- What this task involves:
Retype the listing that follows without a single change.

- Supplied material:
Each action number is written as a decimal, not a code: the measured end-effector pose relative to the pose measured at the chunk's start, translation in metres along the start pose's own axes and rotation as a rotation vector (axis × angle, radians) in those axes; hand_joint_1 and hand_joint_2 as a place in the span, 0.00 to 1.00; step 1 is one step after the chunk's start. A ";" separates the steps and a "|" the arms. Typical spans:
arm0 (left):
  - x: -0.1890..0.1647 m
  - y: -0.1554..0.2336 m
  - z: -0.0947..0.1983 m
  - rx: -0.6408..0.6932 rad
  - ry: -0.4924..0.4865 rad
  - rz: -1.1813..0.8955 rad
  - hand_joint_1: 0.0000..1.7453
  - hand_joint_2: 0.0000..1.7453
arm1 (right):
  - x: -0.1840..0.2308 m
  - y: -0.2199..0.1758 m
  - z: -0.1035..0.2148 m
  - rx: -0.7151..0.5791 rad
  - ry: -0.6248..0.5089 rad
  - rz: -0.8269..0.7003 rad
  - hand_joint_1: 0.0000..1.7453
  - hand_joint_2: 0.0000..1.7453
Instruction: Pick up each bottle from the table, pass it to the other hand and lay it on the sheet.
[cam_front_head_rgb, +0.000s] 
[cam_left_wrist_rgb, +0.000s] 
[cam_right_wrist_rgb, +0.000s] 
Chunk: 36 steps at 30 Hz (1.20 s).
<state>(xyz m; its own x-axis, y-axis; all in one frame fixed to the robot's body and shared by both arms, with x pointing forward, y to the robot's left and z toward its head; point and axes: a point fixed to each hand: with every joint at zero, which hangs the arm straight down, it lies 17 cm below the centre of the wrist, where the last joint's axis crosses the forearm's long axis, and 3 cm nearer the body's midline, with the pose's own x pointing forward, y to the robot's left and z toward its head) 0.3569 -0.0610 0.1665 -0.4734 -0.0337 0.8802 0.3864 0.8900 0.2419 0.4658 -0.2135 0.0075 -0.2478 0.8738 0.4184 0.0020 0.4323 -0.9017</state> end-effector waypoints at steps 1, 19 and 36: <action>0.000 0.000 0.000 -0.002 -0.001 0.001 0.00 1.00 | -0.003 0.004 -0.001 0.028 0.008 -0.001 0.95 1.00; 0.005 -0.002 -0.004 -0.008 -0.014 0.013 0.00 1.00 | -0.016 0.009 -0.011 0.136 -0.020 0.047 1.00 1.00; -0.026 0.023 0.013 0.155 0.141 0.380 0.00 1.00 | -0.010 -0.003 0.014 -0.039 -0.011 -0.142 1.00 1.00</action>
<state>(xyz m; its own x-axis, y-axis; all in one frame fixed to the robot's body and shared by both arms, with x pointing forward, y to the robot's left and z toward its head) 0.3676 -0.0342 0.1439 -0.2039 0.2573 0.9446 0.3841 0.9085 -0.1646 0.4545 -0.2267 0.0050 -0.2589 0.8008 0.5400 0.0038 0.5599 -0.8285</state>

- Exercise output:
Each action number is written as a decimal, not a code: the measured end-effector pose relative to the pose measured at the chunk's start, translation in metres along the start pose's own axes and rotation as a rotation vector (axis × angle, radians) in those axes; hand_joint_1 and hand_joint_2 as a place in the span, 0.00 to 1.00; step 1 is one step after the chunk's start. A ";" separates the steps and a "|" the arms. Typical spans:
arm0 (left):
  - x: -0.1890..0.1647 m
  - y: -0.1554..0.2336 m
  - z: -0.0947..0.1983 m
  - rx: -0.6408..0.6932 rad
  - ry: -0.4924..0.4865 rad
  - rz: -1.1813..0.8955 rad
  - hand_joint_1: 0.0000..1.7453
  - hand_joint_2: 0.0000..1.7453
arm1 (right):
  - x: -0.1840..0.2308 m
  - y: -0.2199..0.1758 m
  - z: -0.1035..0.2148 m
  - rx: -0.7151..0.5791 rad
  - ry: -0.6248..0.5089 rad
  - rz: -0.8269..0.7003 rad
  - hand_joint_1: 0.0000..1.7453
  - hand_joint_2: 0.0000..1.7453
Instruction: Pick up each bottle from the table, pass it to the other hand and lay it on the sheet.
[cam_front_head_rgb, +0.000s] 
[cam_left_wrist_rgb, +0.000s] 
[cam_right_wrist_rgb, +0.000s] 
Chunk: 36 steps at 30 Hz (1.20 s).
<state>(xyz m; its own x-axis, y-axis; all in one frame fixed to the robot's body and shared by both arms, with x pointing forward, y to the robot's left and z toward its head; point and axes: a point fixed to each hand: with every joint at zero, which hangs the arm straight down, it lies 17 cm below the centre of the wrist, where the last joint's axis crosses the forearm's long axis, and 3 cm nearer the body's midline, with the pose's own x pointing forward, y to the robot's left and z toward its head) 0.3569 -0.0610 0.1665 -0.4734 -0.0337 0.8802 0.3864 0.8900 0.2419 0.4658 -0.2135 0.0075 -0.2478 0.8738 0.4184 0.0020 0.4323 -0.9017</state> end-effector waypoints at steps 1, 19 and 36: <action>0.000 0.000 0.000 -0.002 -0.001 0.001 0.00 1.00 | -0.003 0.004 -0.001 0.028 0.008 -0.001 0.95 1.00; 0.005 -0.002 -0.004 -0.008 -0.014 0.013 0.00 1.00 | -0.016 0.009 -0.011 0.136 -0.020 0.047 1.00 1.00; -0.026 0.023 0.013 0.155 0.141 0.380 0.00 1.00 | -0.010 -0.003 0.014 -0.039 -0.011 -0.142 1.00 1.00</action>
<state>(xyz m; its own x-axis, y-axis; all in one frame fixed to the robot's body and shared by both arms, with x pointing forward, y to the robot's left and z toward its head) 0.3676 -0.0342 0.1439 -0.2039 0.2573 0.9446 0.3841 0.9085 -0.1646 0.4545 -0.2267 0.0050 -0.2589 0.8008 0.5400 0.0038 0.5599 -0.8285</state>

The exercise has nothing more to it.